INSTRUCTIONS TO FOLLOW:
In the entries below, find each line with the string "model" and copy it.

DATASET RECORDS:
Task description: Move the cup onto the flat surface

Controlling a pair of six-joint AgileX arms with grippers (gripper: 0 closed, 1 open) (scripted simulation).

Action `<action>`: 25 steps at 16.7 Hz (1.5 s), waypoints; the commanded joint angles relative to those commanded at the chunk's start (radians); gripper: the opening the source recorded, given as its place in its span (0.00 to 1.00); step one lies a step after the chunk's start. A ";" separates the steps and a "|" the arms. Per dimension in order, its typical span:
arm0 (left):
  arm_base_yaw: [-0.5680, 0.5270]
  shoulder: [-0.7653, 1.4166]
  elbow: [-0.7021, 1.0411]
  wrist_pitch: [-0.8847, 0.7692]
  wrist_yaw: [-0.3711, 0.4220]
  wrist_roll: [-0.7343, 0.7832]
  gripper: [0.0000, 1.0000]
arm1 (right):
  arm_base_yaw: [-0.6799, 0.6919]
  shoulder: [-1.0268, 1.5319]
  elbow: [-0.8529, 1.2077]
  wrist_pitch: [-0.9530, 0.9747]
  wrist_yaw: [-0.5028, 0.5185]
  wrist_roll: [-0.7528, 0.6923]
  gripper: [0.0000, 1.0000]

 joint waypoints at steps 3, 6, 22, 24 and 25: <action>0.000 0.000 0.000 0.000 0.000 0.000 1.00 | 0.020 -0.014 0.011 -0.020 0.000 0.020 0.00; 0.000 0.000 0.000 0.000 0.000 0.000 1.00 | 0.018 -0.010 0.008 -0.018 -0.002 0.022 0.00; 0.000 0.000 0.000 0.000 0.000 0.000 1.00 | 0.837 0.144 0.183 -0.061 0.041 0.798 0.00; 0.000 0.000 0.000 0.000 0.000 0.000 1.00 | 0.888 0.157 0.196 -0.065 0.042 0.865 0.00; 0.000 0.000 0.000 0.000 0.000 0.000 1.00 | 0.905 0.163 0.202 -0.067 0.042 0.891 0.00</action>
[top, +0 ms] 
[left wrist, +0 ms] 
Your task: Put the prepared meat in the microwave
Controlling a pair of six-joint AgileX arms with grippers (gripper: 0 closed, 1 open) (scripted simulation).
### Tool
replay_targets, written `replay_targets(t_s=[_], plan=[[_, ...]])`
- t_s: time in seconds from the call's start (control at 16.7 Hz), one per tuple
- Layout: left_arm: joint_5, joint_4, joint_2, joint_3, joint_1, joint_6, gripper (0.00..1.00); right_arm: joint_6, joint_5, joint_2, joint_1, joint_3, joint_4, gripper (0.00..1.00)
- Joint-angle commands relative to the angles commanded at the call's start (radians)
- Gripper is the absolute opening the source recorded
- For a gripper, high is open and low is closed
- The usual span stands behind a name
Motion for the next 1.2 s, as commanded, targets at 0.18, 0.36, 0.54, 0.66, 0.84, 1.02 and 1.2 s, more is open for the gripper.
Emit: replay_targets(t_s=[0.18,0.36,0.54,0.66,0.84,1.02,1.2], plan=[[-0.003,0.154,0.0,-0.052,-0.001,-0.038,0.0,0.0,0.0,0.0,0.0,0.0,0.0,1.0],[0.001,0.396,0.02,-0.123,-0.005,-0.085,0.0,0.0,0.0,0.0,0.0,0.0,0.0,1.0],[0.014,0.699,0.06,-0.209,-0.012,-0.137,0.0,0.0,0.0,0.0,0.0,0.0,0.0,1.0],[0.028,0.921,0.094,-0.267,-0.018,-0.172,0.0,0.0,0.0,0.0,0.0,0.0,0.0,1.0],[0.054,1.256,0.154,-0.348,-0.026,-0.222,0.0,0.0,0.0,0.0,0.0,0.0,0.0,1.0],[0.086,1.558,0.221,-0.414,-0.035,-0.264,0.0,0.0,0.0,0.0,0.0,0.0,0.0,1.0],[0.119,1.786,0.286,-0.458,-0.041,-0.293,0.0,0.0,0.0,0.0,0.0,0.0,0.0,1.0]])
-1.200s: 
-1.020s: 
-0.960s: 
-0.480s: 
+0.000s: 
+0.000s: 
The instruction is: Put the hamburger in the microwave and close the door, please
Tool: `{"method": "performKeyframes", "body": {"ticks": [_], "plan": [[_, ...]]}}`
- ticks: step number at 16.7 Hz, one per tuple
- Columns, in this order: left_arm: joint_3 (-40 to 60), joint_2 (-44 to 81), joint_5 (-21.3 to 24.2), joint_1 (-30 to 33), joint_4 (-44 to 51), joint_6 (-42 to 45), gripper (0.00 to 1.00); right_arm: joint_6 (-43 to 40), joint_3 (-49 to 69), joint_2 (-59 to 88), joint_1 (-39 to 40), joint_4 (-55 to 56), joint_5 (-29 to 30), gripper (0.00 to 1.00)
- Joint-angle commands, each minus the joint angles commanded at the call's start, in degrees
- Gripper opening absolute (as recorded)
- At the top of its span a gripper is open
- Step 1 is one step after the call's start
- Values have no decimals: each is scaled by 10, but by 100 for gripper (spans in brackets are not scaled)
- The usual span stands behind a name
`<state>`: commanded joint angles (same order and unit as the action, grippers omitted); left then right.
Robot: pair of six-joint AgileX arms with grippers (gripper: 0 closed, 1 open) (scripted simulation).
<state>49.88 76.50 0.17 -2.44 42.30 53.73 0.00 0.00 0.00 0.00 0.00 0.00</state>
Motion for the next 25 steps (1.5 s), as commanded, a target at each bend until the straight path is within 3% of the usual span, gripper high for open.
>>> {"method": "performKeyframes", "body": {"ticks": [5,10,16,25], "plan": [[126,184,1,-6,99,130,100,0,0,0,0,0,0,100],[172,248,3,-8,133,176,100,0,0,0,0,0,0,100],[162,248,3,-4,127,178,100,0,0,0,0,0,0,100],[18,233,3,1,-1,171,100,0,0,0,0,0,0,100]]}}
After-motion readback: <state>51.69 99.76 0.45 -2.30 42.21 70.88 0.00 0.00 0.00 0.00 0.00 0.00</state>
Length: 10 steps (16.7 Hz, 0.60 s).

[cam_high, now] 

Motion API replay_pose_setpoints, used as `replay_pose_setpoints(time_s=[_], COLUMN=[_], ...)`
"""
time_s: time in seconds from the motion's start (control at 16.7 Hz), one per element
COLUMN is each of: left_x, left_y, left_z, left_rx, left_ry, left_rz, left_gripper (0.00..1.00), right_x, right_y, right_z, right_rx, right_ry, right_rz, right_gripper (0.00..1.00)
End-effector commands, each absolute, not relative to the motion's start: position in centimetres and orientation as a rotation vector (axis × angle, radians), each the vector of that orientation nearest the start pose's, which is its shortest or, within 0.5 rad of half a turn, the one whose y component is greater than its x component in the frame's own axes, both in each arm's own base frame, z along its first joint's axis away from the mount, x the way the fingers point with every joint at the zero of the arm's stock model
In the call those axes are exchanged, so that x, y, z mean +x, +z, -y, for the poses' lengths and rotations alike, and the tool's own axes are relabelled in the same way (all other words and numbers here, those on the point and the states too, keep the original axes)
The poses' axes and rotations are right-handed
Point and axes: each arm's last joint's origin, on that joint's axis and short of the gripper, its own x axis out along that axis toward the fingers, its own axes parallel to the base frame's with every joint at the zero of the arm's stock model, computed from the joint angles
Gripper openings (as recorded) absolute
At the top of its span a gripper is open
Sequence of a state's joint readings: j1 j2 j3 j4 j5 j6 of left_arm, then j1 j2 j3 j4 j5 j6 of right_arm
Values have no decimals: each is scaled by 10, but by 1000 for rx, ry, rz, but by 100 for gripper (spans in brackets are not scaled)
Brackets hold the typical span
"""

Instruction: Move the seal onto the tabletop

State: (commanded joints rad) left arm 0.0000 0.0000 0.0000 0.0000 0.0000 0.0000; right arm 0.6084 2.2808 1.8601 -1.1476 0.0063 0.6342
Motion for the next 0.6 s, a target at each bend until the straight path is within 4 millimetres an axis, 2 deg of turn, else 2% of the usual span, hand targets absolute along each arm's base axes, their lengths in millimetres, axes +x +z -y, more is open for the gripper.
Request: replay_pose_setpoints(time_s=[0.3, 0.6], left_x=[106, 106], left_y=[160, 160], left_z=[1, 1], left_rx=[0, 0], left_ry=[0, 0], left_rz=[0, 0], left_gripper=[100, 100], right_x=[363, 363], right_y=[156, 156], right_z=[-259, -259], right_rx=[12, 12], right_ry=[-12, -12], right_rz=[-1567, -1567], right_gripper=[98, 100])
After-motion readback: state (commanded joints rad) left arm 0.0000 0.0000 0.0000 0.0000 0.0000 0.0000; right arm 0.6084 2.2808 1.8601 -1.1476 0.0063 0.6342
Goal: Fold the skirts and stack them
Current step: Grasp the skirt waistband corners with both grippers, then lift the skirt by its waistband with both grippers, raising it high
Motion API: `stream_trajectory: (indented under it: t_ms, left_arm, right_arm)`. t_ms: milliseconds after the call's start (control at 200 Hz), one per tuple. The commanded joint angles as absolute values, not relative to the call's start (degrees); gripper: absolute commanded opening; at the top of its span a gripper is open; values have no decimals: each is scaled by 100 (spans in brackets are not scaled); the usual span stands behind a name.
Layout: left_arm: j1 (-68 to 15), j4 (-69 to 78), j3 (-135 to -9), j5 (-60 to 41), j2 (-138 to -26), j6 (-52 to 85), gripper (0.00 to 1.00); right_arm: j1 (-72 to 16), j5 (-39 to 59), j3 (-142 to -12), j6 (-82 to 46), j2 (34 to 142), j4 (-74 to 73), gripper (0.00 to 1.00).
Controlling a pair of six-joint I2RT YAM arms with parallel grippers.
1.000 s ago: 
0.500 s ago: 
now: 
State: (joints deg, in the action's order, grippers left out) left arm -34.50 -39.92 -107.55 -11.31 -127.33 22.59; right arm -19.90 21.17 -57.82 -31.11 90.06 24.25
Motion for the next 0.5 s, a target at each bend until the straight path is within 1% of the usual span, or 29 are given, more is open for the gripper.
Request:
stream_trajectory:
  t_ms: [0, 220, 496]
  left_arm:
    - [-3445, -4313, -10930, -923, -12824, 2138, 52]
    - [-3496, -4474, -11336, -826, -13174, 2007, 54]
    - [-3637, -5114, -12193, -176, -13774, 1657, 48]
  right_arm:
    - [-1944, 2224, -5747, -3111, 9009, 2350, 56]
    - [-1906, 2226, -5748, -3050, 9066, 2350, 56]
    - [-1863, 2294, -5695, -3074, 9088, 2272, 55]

RESPONSE TO THE EXERCISE:
End-effector commands, each absolute, not relative to the motion's start: position in centimetres and orientation as a rotation vector (axis × angle, radians), each the vector of that orientation nearest the start pose's, which is its shortest or, within 0.5 rad of half a turn, the one whose y component is greater than its x component in the frame's own axes, both in each arm's own base frame, z along its first joint's axis away from the mount, x the way the fingers point with every joint at the zero of the arm's stock model
Point and axes: each arm's last joint's origin, on that joint's axis and short of the gripper, its own x axis out along that axis toward the fingers, its own axes parallel to the base frame's with every joint at the zero of the arm's stock model, computed from the joint angles

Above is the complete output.